[Dataset items]
────────────────────

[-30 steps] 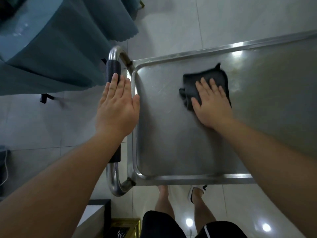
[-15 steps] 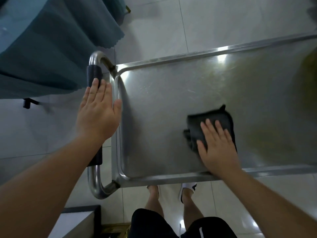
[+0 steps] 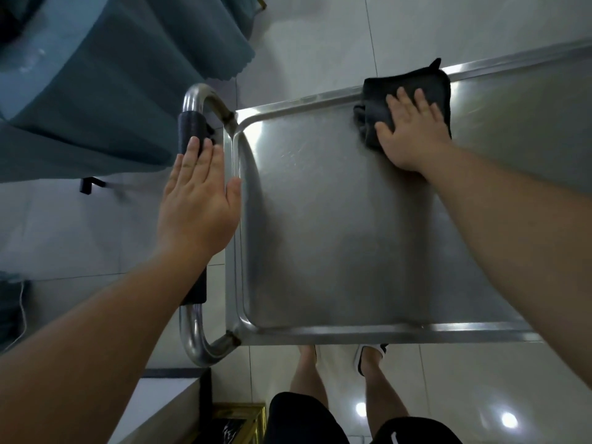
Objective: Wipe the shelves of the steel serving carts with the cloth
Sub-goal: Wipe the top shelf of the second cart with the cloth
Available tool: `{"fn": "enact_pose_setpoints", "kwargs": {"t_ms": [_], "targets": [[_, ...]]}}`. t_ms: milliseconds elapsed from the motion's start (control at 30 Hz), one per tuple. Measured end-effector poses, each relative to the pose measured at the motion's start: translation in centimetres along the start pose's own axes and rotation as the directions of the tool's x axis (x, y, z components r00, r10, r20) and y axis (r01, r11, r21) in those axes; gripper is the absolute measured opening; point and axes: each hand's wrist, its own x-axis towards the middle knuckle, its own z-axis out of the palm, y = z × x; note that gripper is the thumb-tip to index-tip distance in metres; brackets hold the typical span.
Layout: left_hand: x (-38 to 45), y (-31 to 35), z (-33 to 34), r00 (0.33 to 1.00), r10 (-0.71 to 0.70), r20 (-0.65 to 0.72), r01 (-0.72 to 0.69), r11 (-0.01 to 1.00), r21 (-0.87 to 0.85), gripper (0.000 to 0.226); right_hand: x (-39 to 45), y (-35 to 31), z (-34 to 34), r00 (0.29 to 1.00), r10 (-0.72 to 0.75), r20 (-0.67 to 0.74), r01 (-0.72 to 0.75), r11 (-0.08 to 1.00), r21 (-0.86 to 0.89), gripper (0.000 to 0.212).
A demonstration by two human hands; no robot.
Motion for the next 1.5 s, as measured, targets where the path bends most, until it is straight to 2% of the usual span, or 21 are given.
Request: {"fn": "enact_pose_setpoints", "kwargs": {"t_ms": [100,233,433,567,733,900,1033,1200,1333,1500], "targets": [[0.0,0.2,-0.1,1.000,0.009,0.009,-0.009,1.000,0.003,0.070,-5.4,1.2,1.5,0.999,-0.045,-0.015,0.045,0.999,0.004,0.074],[-0.1,0.4,-0.5,1.000,0.008,0.013,-0.008,1.000,-0.012,0.071,-16.6,4.0,5.4,0.991,-0.105,-0.085,0.107,0.994,0.021,0.071],[-0.3,0.6,-0.9,0.999,0.005,0.032,-0.004,0.999,-0.034,0.070,-30.0,9.5,10.4,0.996,-0.081,-0.022,0.079,0.991,-0.104,0.067],[-0.3,0.5,-0.9,0.999,0.009,0.034,-0.008,0.999,-0.043,0.069,-27.5,10.3,9.2,0.994,-0.106,-0.041,0.103,0.992,-0.079,0.066],[-0.2,0.3,-0.7,1.000,0.005,0.025,-0.004,0.999,-0.044,0.068,-15.0,10.0,3.8,0.987,-0.032,-0.156,0.033,0.999,0.003,0.074],[-0.1,0.2,-0.5,1.000,-0.002,0.011,0.003,0.999,-0.050,0.067,-3.1,9.2,-1.1,0.997,0.029,-0.076,-0.027,0.999,0.017,0.078],[-0.1,0.2,-0.4,1.000,-0.001,0.006,0.001,0.999,-0.051,0.067,0.8,9.5,-3.3,0.997,0.049,-0.057,-0.049,0.999,0.010,0.074],[-0.1,0.2,-0.4,1.000,-0.003,0.003,0.003,0.999,-0.054,0.067,-2.7,9.0,-1.6,0.992,0.039,-0.120,-0.032,0.998,0.059,0.077],[0.0,0.0,-0.3,1.000,0.007,0.003,-0.007,0.998,-0.070,0.067,-12.8,10.3,3.6,0.982,-0.031,-0.188,0.039,0.998,0.039,0.073],[0.1,0.0,-0.2,1.000,-0.005,-0.011,0.004,0.997,-0.079,0.067,-26.4,12.2,9.3,0.988,-0.038,-0.152,0.033,0.999,-0.036,0.067]]}}
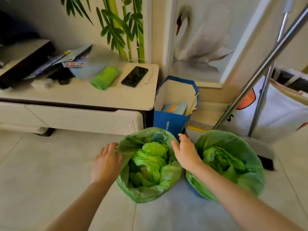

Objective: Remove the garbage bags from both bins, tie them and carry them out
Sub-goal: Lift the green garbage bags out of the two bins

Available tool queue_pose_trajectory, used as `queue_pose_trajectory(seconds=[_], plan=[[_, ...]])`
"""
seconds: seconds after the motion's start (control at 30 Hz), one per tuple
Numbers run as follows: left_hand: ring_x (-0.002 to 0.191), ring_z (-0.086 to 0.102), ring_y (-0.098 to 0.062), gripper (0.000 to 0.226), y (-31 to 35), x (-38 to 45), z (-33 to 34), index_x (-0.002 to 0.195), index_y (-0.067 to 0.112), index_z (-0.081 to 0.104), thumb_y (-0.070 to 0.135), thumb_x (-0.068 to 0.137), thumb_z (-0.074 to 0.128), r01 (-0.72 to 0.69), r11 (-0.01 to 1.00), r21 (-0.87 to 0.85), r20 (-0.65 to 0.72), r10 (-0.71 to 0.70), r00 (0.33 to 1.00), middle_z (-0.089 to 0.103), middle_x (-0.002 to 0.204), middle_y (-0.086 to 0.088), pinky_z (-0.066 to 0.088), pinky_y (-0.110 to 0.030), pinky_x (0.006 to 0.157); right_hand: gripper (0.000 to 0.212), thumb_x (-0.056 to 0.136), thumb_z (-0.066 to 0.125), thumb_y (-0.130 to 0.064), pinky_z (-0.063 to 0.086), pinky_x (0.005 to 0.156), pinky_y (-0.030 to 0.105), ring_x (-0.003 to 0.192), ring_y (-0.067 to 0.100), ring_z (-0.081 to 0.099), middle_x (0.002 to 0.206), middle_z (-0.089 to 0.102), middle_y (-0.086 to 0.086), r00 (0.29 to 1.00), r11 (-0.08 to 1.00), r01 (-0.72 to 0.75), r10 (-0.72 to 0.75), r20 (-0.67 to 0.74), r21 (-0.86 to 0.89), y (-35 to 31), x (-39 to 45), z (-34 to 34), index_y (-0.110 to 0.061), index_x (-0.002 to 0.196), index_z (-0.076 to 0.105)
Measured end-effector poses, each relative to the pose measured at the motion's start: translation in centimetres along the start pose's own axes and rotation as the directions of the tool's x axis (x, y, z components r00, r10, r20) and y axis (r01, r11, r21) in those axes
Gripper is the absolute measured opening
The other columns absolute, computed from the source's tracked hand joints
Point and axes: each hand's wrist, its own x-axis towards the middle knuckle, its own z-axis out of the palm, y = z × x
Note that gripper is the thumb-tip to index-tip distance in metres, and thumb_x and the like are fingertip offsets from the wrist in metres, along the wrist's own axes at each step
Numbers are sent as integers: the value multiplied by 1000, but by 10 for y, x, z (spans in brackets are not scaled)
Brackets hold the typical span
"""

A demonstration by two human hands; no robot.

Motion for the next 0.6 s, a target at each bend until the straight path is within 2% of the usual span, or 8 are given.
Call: queue_pose_trajectory(seconds=[0.07,0.13,0.2,0.27,0.33,0.43,0.5,0.6], plan=[[102,57,-32,24,-8,0,20,116,18,55,25,95,46,109,985,-137,-2,-111,994,61,116,-6,50,-44,81,61,98,38,-43,39,103,38,131,29,43,147,40,15,991,980,-137,137,9,143,10,14,14,-6,145,26],[104,56,-36,29,-14,2,40,122,15,53,20,95,45,150,965,-214,51,-143,988,55,123,-10,48,-46,86,66,97,31,-50,38,93,34,128,31,44,146,40,16,952,930,-307,296,85,204,15,31,21,-5,146,25],[109,55,-35,35,-17,1,54,129,15,47,13,94,46,131,925,-358,43,-124,991,54,127,-12,46,-45,93,72,95,24,-57,37,98,38,131,33,40,150,35,14,889,849,-456,421,180,267,19,44,28,-8,147,24],[109,56,-31,38,-10,3,48,134,22,39,14,97,44,150,795,-587,22,-170,985,54,126,-8,48,-46,92,75,93,21,-63,33,110,46,136,34,35,154,30,12,836,757,-547,482,261,357,19,53,25,-12,149,22],[106,57,-27,43,-2,6,40,140,31,30,25,99,42,240,643,-728,63,-286,956,49,129,-4,50,-43,87,77,91,22,-65,33,111,50,137,33,34,155,29,11,799,685,-601,512,315,412,17,58,18,-16,150,21],[105,54,-23,49,1,15,36,144,28,29,42,98,39,438,544,-715,196,-446,873,51,134,-5,44,-38,87,77,90,24,-66,33,112,50,137,32,35,155,28,11,783,630,-620,533,321,467,18,68,12,-18,150,21],[111,53,-28,56,-15,-11,40,139,24,39,58,95,32,545,439,-715,340,-462,819,54,131,-8,44,-45,93,78,90,24,-67,32,112,49,138,31,34,156,27,10,815,653,-579,482,321,488,28,51,28,-18,150,20],[99,61,-32,67,-23,-11,45,117,18,57,69,91,21,739,209,-640,611,-446,655,65,103,-10,52,-47,82,77,90,24,-65,34,112,48,137,30,36,156,29,9,805,634,-593,487,339,497,30,56,31,-17,150,21]])
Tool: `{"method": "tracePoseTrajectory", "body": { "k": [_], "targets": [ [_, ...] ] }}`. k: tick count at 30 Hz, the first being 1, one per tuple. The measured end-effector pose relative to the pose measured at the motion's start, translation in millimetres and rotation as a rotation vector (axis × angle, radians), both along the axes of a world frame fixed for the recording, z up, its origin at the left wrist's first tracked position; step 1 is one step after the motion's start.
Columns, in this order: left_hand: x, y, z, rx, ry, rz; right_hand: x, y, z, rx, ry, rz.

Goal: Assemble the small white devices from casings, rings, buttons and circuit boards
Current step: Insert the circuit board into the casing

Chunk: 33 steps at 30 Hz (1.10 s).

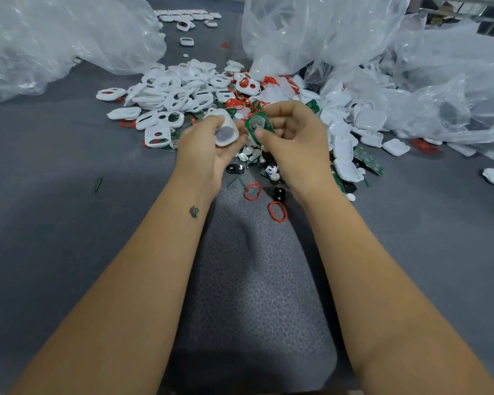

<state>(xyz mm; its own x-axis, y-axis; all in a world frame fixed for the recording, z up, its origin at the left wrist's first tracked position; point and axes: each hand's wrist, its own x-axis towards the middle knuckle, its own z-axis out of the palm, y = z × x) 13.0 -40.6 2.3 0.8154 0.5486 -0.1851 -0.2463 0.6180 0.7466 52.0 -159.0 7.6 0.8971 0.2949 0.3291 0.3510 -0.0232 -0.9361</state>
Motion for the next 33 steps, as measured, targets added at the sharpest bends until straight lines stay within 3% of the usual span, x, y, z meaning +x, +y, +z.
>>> {"method": "tracePoseTrajectory", "body": {
  "k": [3,11,19,27,33],
  "targets": [
    [-1,-3,2,-0.212,-0.001,-0.132,3,0,-2,-0.067,-0.041,-0.050],
    [-1,-6,0,-0.185,0.002,-0.185,6,-1,-7,-0.258,-0.216,-0.154],
    [1,-7,-3,-0.089,0.031,-0.152,6,-5,-6,-0.417,-0.367,-0.062],
    [0,-9,-1,-0.040,0.021,-0.171,3,-8,-6,-0.421,-0.477,-0.147],
    [-3,-7,1,-0.150,-0.038,-0.175,0,-10,-4,-0.467,-0.570,-0.157]
  ]
}}
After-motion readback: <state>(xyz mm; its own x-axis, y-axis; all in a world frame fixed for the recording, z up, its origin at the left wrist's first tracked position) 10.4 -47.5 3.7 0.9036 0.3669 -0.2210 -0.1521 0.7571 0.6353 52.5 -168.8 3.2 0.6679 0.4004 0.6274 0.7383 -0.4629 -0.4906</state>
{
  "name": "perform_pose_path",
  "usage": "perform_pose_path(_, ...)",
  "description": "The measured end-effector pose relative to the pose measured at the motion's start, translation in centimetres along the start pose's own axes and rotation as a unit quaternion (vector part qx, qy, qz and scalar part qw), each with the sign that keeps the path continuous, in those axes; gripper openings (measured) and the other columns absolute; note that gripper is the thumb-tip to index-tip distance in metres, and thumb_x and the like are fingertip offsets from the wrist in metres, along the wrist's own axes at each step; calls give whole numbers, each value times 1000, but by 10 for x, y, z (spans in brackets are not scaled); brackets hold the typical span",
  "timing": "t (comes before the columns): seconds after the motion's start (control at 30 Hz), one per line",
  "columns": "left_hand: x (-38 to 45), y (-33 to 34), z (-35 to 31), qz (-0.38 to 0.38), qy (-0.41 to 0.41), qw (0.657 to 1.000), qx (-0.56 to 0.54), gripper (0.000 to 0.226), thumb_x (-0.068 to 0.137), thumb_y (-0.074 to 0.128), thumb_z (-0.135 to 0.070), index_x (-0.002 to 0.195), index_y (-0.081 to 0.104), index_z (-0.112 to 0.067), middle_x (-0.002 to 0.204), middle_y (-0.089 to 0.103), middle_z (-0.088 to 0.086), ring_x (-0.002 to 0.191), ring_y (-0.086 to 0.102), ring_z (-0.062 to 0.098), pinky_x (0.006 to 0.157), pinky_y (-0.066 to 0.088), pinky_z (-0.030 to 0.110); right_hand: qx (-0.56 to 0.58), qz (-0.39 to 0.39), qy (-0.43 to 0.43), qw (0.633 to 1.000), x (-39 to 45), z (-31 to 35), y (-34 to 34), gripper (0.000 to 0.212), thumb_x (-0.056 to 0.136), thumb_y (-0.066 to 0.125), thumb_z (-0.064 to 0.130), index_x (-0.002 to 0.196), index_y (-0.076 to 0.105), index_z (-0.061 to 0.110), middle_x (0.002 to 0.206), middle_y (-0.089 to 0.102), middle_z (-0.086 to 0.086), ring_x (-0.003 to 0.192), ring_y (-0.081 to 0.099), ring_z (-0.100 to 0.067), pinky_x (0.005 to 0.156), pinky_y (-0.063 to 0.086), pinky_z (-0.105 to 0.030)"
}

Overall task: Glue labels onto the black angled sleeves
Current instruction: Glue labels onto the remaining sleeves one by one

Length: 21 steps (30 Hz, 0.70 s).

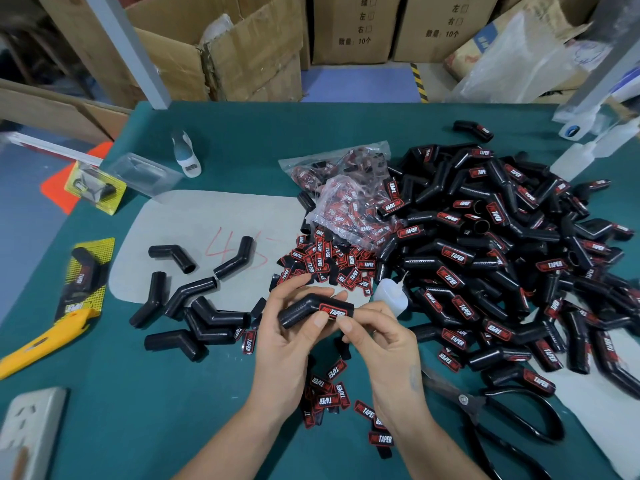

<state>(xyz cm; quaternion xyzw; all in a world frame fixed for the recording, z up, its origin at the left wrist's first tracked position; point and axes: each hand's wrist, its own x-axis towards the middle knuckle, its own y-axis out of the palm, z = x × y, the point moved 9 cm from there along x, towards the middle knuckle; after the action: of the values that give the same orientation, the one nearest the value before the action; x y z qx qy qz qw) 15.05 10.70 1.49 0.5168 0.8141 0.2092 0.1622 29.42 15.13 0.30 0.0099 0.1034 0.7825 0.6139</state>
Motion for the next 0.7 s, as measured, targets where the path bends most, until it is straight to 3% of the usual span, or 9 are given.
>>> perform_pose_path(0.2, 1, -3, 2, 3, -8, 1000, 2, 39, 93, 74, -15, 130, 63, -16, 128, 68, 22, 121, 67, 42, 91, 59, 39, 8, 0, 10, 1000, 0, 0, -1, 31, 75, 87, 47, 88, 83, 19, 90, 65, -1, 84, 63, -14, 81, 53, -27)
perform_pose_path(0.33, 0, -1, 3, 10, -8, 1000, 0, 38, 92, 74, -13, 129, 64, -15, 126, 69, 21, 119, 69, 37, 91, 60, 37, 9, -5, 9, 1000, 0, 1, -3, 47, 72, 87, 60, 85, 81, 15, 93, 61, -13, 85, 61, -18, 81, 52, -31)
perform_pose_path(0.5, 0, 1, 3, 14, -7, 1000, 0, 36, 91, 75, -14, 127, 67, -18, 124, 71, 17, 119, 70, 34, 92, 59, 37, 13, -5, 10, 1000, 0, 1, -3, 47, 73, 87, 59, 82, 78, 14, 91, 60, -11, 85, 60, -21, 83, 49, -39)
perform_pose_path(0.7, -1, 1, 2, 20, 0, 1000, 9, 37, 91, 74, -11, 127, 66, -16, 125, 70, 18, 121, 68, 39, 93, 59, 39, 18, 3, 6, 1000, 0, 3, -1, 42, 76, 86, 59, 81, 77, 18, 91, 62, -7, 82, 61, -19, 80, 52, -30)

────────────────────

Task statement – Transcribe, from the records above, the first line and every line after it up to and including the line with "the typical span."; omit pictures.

Output of the task –
[-30 steps] 
[-15 steps] 
[+0 steps] 
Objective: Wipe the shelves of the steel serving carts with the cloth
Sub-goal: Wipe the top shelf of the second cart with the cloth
Available tool: `{"fn": "enact_pose_setpoints", "kwargs": {"t_ms": [_], "targets": [[_, ...]]}}`. t_ms: milliseconds elapsed from the motion's start (control at 30 Hz), one per tuple. Measured end-effector poses, each relative to the pose measured at the motion's start: translation in centimetres along the start pose's own axes and rotation as the directions of the tool's x axis (x, y, z components r00, r10, r20) and y axis (r01, r11, r21) in those axes; gripper is the absolute measured opening; point and axes: each hand's wrist, its own x-axis towards the middle knuckle, its own z-axis out of the palm, y = z × x; note that gripper is the thumb-tip to index-tip distance in metres; brackets hold the typical span.

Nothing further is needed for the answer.